__Your objective__.
The lines to transcribe run from the top of the material below to the line with "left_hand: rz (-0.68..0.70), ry", inclusive. Leave the pictures behind.

__Data in this exercise__.
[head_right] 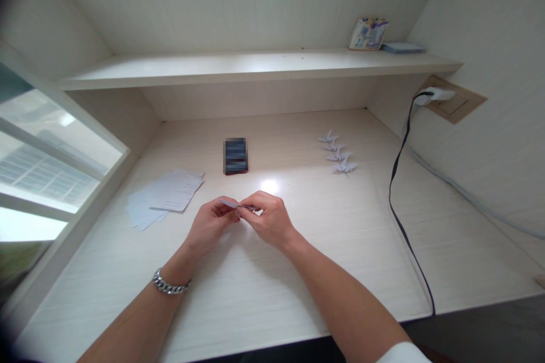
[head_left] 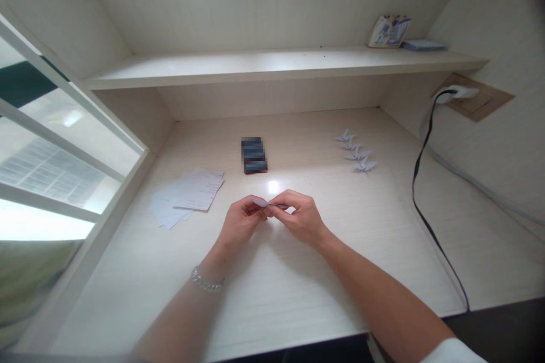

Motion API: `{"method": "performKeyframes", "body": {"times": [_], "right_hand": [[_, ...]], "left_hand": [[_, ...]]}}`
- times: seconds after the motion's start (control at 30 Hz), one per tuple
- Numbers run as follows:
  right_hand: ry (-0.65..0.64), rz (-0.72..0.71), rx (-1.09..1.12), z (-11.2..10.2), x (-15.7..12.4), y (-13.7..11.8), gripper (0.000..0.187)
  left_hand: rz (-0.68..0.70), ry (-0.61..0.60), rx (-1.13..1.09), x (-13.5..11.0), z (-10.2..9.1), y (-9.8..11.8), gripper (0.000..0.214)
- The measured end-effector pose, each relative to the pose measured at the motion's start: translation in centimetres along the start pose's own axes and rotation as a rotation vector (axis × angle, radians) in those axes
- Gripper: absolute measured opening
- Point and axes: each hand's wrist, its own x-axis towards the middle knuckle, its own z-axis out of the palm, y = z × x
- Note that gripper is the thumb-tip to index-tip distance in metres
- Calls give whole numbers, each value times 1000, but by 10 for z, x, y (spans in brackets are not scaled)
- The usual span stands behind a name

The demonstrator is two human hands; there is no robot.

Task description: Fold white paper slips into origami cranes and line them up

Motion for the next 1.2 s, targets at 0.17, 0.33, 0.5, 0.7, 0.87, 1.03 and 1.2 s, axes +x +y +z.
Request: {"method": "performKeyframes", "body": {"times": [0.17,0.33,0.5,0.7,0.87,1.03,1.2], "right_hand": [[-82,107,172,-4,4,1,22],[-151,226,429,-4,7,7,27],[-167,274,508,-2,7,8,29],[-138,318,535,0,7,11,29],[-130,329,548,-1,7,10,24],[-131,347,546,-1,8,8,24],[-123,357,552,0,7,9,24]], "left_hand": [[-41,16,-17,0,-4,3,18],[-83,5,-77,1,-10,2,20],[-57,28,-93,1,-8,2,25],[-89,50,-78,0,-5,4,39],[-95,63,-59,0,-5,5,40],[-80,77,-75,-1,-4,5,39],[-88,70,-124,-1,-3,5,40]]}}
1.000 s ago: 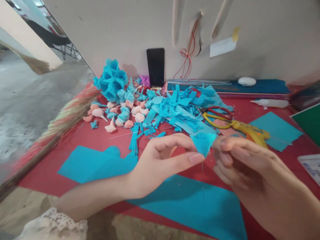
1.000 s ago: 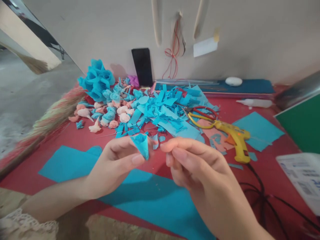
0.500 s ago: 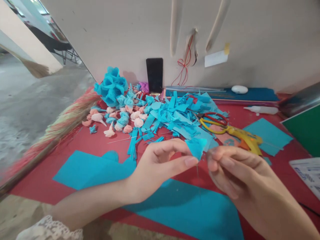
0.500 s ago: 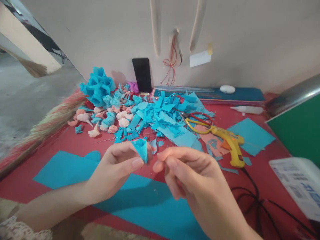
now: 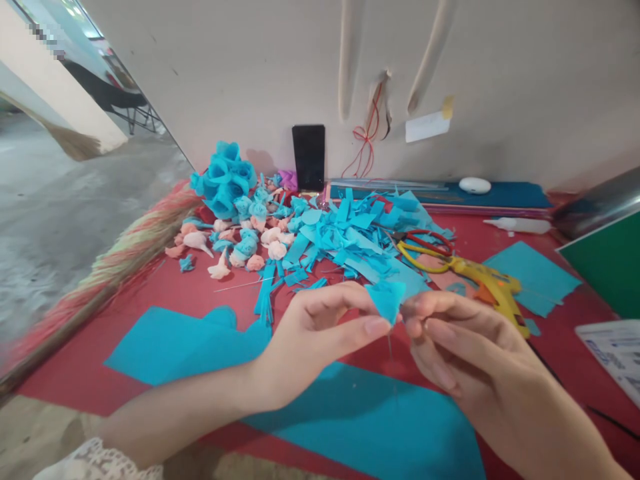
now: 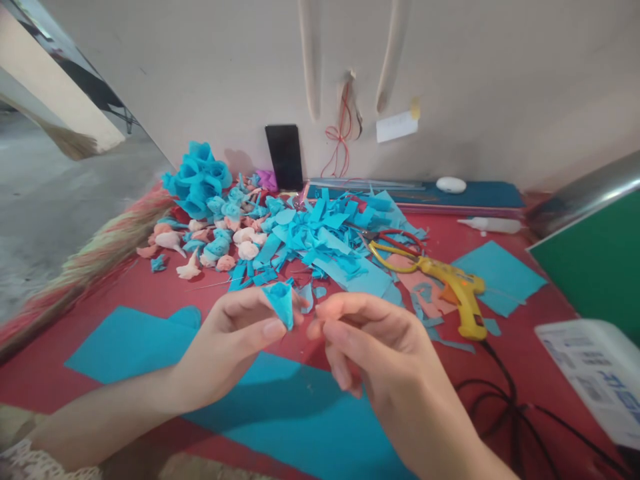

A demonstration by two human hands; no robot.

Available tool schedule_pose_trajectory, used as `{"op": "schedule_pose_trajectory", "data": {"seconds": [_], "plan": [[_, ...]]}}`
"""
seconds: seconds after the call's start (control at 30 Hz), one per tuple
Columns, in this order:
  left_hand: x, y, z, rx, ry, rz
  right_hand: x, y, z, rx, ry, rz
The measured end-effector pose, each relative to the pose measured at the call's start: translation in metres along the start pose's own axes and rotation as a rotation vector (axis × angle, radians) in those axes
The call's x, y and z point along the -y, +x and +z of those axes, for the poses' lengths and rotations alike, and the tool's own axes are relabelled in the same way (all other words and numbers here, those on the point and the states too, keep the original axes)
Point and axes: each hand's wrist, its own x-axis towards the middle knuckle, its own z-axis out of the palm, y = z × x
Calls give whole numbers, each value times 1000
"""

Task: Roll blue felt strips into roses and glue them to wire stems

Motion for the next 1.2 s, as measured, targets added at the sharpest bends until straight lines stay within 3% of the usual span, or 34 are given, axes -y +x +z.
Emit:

__Answer for this exercise__.
[head_right] 
[head_left] 

Motion API: `{"method": "performKeyframes", "body": {"times": [_], "right_hand": [[_, ...]], "left_hand": [[_, ...]]}}`
- times: seconds after the motion's start (control at 30 Hz), one per tuple
- Numbers run as follows:
  right_hand: ry (-0.65..0.64), rz (-0.72..0.71), rx (-1.09..1.12), z (-11.2..10.2), x (-15.7..12.4), y (-13.7..11.8), gripper (0.000..0.187)
  left_hand: rz (-0.68..0.70), ry (-0.61..0.60), rx (-1.13..1.09), x (-13.5..11.0), z (-10.2..9.1), y (-9.8..11.8), gripper (0.000..0.214)

The required answer is now complete.